The voice did not lighten the unbearable pressure in his mind, but it transformed it into a load that could be carried. His face covered in tears and mud, Kaelen rose unsteadily, leaning on the hilt of Grief for support.

His right eye was still darkening, but the sword... the sword now sat more firmly in his hand. The metal had been fed with blood; the soul, with grief.

He looked at Groth's massive corpse one last time.

Your watch is over, he whispered in his raspy voice. Go to your daughter.

The rain intensified. The hyena-like sounds coming from the metal pipes above were drawing closer. He had no time to mourn, but he had found the strength to shoulder the grief.

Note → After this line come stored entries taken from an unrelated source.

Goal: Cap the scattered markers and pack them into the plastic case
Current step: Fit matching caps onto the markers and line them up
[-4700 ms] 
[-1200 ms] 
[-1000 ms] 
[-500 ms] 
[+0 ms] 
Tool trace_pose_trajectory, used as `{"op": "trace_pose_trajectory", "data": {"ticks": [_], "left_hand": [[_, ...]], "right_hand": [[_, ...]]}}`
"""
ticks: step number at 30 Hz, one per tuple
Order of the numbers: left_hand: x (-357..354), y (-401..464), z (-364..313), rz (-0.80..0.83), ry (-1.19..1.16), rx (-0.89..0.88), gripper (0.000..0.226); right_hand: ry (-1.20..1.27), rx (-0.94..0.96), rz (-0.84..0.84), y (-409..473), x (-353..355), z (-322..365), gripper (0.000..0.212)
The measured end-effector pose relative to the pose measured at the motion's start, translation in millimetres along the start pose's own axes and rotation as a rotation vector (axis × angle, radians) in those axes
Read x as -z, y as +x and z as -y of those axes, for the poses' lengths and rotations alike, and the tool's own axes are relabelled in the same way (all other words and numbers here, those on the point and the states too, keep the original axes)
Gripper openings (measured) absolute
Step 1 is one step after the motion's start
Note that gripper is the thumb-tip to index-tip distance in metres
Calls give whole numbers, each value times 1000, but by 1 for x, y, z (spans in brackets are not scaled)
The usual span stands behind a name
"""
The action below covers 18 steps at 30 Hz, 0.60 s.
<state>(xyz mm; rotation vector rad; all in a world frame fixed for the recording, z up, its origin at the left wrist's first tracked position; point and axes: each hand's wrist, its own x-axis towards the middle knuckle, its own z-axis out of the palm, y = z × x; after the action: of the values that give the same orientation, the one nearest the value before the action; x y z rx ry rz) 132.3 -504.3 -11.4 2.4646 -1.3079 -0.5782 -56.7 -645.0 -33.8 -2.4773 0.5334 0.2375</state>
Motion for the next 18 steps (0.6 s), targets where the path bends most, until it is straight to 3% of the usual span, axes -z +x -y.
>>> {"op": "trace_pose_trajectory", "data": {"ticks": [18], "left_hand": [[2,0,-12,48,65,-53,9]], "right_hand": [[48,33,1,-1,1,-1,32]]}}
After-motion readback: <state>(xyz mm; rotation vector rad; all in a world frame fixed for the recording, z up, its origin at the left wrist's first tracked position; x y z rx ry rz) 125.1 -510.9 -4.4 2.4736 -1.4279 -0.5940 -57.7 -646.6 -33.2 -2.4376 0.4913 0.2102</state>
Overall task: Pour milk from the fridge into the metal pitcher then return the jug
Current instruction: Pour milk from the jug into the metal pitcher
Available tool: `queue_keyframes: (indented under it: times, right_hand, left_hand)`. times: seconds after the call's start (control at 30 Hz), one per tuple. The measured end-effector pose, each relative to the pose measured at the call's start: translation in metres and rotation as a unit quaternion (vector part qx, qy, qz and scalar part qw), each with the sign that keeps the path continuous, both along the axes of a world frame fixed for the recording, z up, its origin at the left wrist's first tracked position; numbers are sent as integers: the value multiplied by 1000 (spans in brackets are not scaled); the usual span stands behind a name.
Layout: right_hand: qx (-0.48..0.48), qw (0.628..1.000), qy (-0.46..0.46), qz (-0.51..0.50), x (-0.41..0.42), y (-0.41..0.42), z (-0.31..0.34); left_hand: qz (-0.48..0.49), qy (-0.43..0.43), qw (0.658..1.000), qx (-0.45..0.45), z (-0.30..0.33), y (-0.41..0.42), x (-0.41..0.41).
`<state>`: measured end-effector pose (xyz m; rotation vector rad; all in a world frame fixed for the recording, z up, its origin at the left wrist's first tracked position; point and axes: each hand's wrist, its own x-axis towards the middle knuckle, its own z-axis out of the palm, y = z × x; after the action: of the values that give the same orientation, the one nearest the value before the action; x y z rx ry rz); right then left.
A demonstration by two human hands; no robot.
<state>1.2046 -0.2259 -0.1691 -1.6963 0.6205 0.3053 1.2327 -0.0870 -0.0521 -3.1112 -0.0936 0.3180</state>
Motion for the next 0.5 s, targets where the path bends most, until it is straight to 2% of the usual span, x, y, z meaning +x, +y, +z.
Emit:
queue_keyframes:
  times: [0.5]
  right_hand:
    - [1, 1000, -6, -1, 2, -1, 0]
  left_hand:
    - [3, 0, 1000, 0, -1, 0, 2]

Kaelen ground his teeth as he pulled Groth's massive leather boots onto his feet. The boots were still warm. They smelled of sweat and dried blood. He threw the cloak over his shoulders. The leather was heavy, and the scent of death embedded in it stung his throat.

Let's go, he whispered to himself.

But the momentary surge of energy from killing Groth receded like a tidal wave. Grief was sated, but it had not repaired the physical damage to Kaelen's body. The cracks in his ribs, the acidic mud burning his skin, and the fever caused by those black veins in his neck... they all attacked at once.

He took a step. The world tilted. On the second step, his knees buckled.

The whisper in his mind panicked.

...no... do not sleep... get up... it is not safe here...

But Kaelen's will succumbed to his biology. His vision went black. The last things he saw were shapes resembling grey, pale trees beyond the sewer exit.

Then the darkness took him into its heartless arms.